■ About this exercise: An exact transcription of the entries is required, with no images included.

■ Given data:
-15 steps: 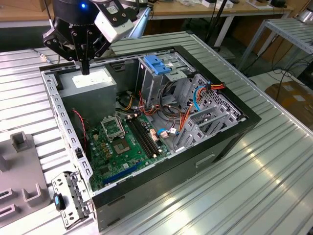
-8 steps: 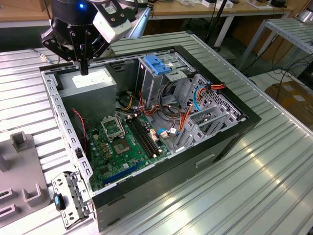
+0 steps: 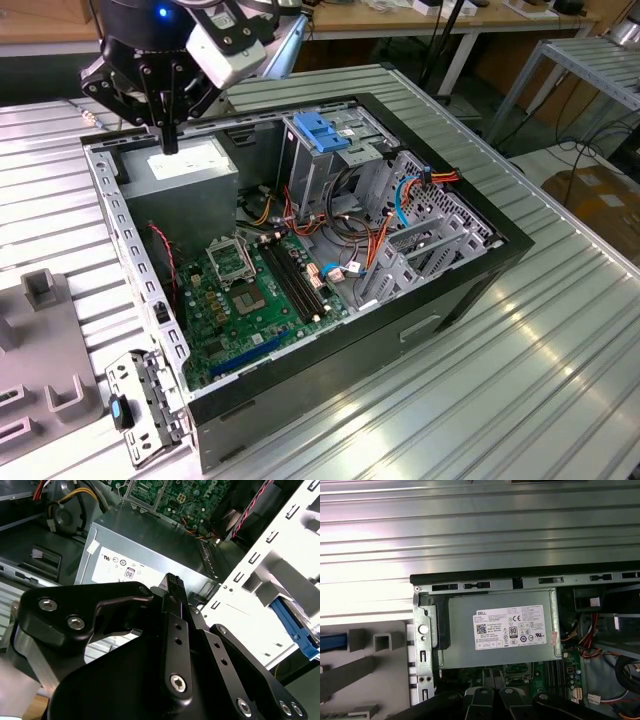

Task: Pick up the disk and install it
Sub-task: 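Reach for the disk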

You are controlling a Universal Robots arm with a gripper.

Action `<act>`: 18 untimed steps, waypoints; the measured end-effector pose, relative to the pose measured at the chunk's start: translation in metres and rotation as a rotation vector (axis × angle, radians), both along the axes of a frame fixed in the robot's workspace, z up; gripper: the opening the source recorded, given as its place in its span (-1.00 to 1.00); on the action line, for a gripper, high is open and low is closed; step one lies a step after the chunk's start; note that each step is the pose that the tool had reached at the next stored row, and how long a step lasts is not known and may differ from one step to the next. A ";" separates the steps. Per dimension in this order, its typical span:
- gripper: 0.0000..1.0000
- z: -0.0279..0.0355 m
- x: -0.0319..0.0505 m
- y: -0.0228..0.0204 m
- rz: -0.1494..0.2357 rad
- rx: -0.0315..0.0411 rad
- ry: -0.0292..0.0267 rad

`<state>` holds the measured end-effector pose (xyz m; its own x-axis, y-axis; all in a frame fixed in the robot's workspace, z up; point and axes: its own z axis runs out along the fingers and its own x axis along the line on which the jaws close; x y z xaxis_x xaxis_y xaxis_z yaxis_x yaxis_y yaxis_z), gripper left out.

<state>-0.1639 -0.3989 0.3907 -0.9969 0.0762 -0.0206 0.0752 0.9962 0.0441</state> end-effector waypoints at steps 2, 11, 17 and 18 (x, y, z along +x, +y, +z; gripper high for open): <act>-0.79 0.0000 -0.0005 0.0000 0.000 0.0000 0.0001; -0.79 -0.0002 -0.0029 0.0000 0.000 0.0001 0.0003; -0.79 -0.0003 -0.0049 0.0000 0.000 0.0000 0.0006; -0.79 -0.0003 -0.0053 0.0000 0.000 0.0000 0.0006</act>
<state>-0.1692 -0.3989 0.3903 -0.9969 0.0763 -0.0200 0.0753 0.9962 0.0440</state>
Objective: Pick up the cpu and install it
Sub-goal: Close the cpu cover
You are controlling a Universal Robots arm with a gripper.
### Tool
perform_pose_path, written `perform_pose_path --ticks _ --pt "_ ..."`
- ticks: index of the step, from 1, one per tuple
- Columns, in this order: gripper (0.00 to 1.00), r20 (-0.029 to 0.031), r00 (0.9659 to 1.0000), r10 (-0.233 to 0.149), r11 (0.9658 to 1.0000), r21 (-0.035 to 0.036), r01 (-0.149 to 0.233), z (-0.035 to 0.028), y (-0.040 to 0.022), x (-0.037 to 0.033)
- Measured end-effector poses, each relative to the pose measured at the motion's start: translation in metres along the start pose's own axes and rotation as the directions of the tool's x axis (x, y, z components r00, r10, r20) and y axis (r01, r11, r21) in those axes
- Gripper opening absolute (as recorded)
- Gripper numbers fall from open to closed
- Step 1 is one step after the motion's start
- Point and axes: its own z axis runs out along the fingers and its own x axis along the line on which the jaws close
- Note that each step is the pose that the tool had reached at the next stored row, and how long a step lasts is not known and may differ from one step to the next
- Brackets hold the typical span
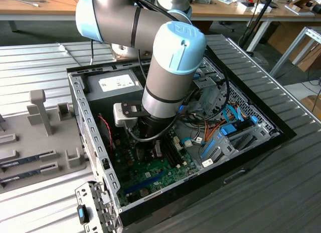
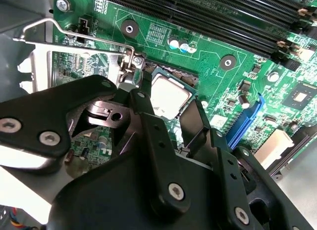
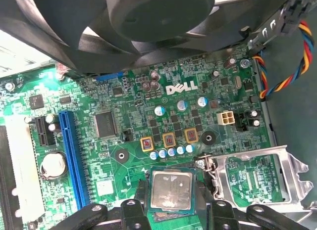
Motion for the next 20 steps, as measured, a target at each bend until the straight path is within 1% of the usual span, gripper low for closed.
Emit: perform_pose_path --ticks 8,9,10,20 --pt "0.5 -0.0002 1.0 -0.005 1.0 0.0003 0.005 0.0003 0.0 0.0" --pt "0.49 -0.0002 1.0 -0.005 1.0 0.0003 0.005 0.0004 0.0 0.0" --pt "0.4 -0.0003 1.0 -0.005 1.0 0.0004 0.005 0.0004 0.0 0.0" --pt "0.4 -0.0002 1.0 -0.006 1.0 0.0003 0.006 0.0005 0.0 0.0001"
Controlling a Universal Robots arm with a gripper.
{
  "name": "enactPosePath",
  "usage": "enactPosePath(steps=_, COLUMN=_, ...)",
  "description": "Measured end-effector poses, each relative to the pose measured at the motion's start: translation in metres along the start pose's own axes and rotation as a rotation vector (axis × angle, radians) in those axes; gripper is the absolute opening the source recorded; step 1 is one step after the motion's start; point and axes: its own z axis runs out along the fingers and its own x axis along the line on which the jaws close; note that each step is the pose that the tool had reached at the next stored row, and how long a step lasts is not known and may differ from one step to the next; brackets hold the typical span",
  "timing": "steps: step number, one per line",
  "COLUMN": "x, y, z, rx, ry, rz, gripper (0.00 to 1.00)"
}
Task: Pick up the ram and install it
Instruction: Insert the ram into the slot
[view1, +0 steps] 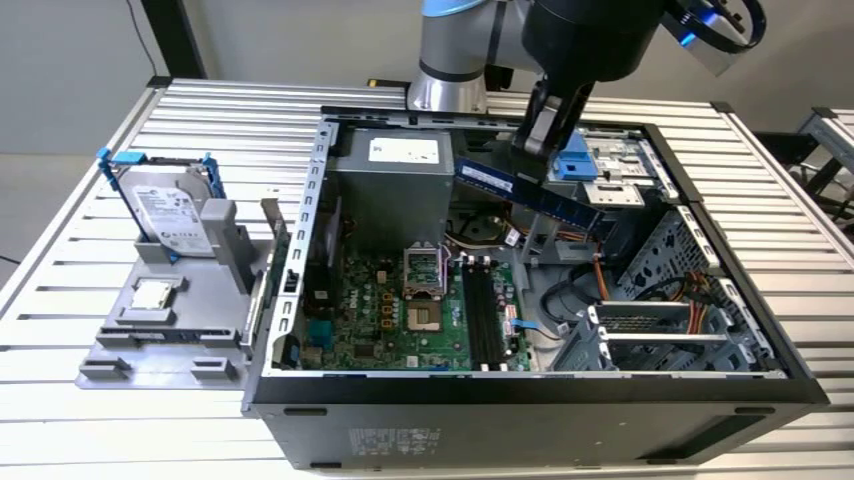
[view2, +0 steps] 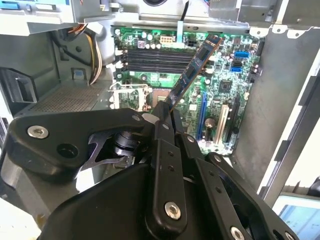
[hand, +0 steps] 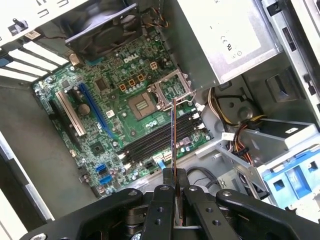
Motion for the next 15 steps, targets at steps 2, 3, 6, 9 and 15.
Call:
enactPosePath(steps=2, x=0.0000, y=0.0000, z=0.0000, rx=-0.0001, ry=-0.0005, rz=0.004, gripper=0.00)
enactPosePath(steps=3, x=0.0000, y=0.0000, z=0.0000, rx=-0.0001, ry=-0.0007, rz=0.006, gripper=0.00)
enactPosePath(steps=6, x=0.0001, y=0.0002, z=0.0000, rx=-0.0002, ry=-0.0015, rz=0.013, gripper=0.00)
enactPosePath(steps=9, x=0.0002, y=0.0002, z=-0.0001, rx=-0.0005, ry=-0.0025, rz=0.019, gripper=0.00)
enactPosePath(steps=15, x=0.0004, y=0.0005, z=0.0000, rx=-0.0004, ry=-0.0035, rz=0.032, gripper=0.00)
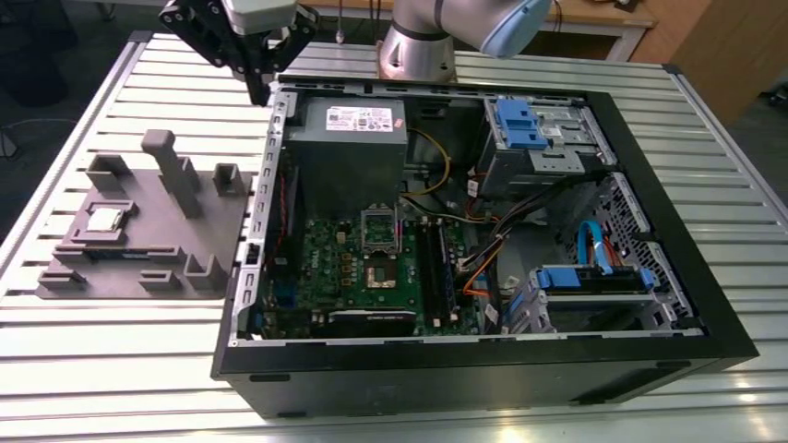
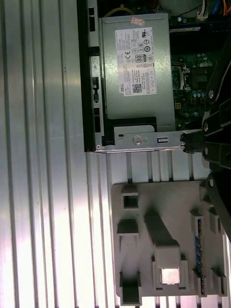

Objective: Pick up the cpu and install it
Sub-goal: 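Reach for the cpu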

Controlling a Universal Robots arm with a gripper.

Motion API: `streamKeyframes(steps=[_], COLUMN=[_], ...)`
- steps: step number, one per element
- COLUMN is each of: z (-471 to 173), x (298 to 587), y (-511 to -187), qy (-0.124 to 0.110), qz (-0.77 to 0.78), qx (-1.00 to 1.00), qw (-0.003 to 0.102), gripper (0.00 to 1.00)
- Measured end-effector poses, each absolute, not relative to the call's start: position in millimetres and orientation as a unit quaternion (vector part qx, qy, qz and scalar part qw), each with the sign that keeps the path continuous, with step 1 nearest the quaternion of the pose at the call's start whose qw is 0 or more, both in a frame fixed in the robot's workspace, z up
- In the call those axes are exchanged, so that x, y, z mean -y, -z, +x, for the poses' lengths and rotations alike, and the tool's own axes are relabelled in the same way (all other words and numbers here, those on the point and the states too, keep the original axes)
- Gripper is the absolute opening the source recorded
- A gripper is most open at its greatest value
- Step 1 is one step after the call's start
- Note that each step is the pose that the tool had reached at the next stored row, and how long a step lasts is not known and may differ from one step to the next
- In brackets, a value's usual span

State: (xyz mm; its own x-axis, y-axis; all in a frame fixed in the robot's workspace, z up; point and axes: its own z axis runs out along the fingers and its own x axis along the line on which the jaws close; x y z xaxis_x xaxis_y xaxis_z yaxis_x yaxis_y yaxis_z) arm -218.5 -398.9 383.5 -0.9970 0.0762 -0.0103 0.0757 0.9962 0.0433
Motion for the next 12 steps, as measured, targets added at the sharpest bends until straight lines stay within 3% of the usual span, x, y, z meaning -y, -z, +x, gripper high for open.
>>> streamKeyframes(steps=[12], z=[-228.4], x=[398.9], y=[-380.6], qy=[-0.021], qz=[0.038], qx=[-0.999], qw=[0.006], gripper=[0.1])
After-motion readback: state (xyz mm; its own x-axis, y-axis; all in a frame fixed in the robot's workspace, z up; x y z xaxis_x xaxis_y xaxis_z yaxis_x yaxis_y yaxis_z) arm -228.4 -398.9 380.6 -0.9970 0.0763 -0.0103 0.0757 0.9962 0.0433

■ Response area:
-15 steps: 
-8 steps: 
+0 steps: 

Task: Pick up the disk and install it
Sub-task: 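Reach for the disk
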
You are controlling a Universal Robots arm with a gripper.

Action `<act>`: 18 untimed steps, waypoints; the measured end-effector pose, relative to the pose measured at the chunk's start: translation in metres and rotation as a rotation vector (axis × angle, radians), both along the axes of a frame fixed in the robot's workspace, z up; gripper: the opening the source recorded, given as its place in its span (-1.00 to 1.00); on the action line, for a gripper, high is open and low is closed; step one lies a step after the chunk's start; note that each step is the pose that the tool had reached at the next stored row, and how long a step lasts is not known and may differ from one step to the next. A ";" separates the steps. Per dimension in this order, its typical span:
- gripper: 0.0000..1.0000
- z: -0.0279..0.0355 m
- x: -0.0319..0.0505 m
- y: -0.0228..0.0204 m
- rz: -0.1494..0.2357 rad
- rx: -0.0315..0.0411 rad
- ry: -0.0292..0.0267 rad

`<state>` holds the measured end-effector pose (xyz m; its own x-axis, y-axis; all in a frame fixed in the robot's workspace, z up; point and axes: its own z axis runs out along the fingers and its own x axis along the line on which the jaws close; x y z xaxis_x xaxis_y xaxis_z yaxis_x yaxis_y yaxis_z), gripper left out.

<state>-0.1639 -0.3989 0.3907 -0.9969 0.0762 -0.0206 0.0752 0.9962 0.0441</state> end-effector waypoints at steps 2, 11, 17 and 18 (x, y, z along +x, +y, +z; gripper high for open): <act>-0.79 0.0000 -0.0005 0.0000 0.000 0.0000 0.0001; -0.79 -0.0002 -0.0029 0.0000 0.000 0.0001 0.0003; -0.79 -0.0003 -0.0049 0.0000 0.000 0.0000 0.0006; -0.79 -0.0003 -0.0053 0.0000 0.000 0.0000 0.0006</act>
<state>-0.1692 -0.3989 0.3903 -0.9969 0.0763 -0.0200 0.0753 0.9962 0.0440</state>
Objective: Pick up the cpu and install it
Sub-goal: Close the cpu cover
You are controlling a Universal Robots arm with a gripper.
### Tool
perform_pose_path, written `perform_pose_path --ticks _ --pt "_ ..."`
- ticks: index of the step, from 1, one per tuple
- Columns, in this order: gripper (0.00 to 1.00), r20 (-0.029 to 0.031), r00 (0.9659 to 1.0000), r10 (-0.233 to 0.149), r11 (0.9658 to 1.0000), r21 (-0.035 to 0.036), r01 (-0.149 to 0.233), z (-0.035 to 0.028), y (-0.040 to 0.022), x (-0.037 to 0.033)
- Measured end-effector poses, each relative to the pose measured at the motion's start: translation in metres along the start pose's own axes and rotation as the directions of the tool's x axis (x, y, z components r00, r10, r20) and y axis (r01, r11, r21) in those axes
- Gripper opening absolute (as recorded)
- Gripper numbers fall from open to closed
- Step 1 is one step after the motion's start
- Point and axes: its own z axis runs out along the fingers and its own x axis along the line on which the jaws close
- Note that each step is the pose that the tool had reached at the next stored row, and how long a step lasts is not known and may differ from one step to the next
- Brackets hold the typical span
Motion for the next 20 steps, as measured, a target at each bend until the straight path is within 1% of the usual span, gripper low for closed.
Emit: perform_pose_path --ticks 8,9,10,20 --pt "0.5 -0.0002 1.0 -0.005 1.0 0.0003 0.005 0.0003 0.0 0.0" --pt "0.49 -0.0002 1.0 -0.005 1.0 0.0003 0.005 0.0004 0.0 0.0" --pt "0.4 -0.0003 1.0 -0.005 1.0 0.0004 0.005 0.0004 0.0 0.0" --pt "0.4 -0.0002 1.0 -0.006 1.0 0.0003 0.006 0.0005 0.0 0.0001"
Controlling a Universal Robots arm with a gripper.
{
  "name": "enactPosePath",
  "usage": "enactPosePath(steps=_, COLUMN=_, ...)",
  "description": "Measured end-effector poses, each relative to the pose measured at the motion's start: translation in metres along the start pose's own axes and rotation as a rotation vector (axis × angle, radians) in those axes; gripper is the absolute opening the source recorded; step 1 is one step after the motion's start; point and axes: its own z axis runs out along the fingers and its own x axis along the line on which the jaws close; note that each step is the pose that the tool had reached at the next stored row, and how long a step lasts is not known and may differ from one step to the next; brackets hold the typical span",
  "timing": "steps: step number, one per line",
  "COLUMN": "x, y, z, rx, ry, rz, gripper (0.00 to 1.00)"
}
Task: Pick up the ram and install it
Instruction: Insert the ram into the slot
[view1, +0 steps] 
[view2, +0 steps] 
[hand, +0 steps] 
Motion for the next 15 steps, targets at steps 2, 3, 6, 9 and 15.
Call:
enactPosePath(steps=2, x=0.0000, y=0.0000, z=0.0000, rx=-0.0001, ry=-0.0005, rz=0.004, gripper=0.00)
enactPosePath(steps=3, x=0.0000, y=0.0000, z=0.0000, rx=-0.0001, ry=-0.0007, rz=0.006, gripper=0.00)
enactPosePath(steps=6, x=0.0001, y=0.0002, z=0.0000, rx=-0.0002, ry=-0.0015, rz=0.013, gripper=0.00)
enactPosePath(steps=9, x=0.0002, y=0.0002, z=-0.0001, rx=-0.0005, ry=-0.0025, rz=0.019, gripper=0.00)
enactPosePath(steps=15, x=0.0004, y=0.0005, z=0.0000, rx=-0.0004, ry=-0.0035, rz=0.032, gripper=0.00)

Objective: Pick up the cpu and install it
Sub-goal: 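Reach for the cpu
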
Controlling a Universal Robots arm with a gripper.

Motion API: `streamKeyframes(steps=[_], COLUMN=[_], ...)`
- steps: step number, one per element
- COLUMN is each of: z (-471 to 173), x (298 to 587), y (-511 to -187), qy (-0.124 to 0.110), qz (-0.77 to 0.78), qx (-1.00 to 1.00), qw (-0.003 to 0.102), gripper (0.00 to 1.00)
- Measured end-effector poses, each absolute, not relative to the call's start: position in millimetres and orientation as a unit quaternion (vector part qx, qy, qz and scalar part qw), each with the sign that keeps the path continuous, with step 1 nearest the quaternion of the pose at the call's start whose qw is 0 or more, both in a frame fixed in the robot's workspace, z up
- In the call those axes are exchanged, so that x, y, z mean -y, -z, +x, for the poses' lengths and rotations alike, and the tool's own axes are relabelled in the same way (all other words and numbers here, those on the point and the states too, keep the original axes)
- Gripper is the absolute opening the source recorded
- A gripper is most open at its greatest value
- Step 1 is one step after the call's start
- Note that each step is the pose that the tool had reached at the next stored row, and how long a step lasts is not known and may differ from one step to the next
- In brackets, a value's usual span

State: (xyz mm; its own x-axis, y-axis; all in a frame fixed in the robot's workspace, z up; point and axes: its own z axis runs out along the fingers and its own x axis along the line on which the jaws close; x y z xaxis_x xaxis_y xaxis_z yaxis_x yaxis_y yaxis_z) arm -218.5 -398.9 383.5 -0.9970 0.0762 -0.0103 0.0757 0.9962 0.0433
Motion for the next 12 steps, as measured, targets added at the sharpest bends until straight lines stay within 3% of the usual span, x, y, z meaning -y, -z, +x, gripper high for open.
>>> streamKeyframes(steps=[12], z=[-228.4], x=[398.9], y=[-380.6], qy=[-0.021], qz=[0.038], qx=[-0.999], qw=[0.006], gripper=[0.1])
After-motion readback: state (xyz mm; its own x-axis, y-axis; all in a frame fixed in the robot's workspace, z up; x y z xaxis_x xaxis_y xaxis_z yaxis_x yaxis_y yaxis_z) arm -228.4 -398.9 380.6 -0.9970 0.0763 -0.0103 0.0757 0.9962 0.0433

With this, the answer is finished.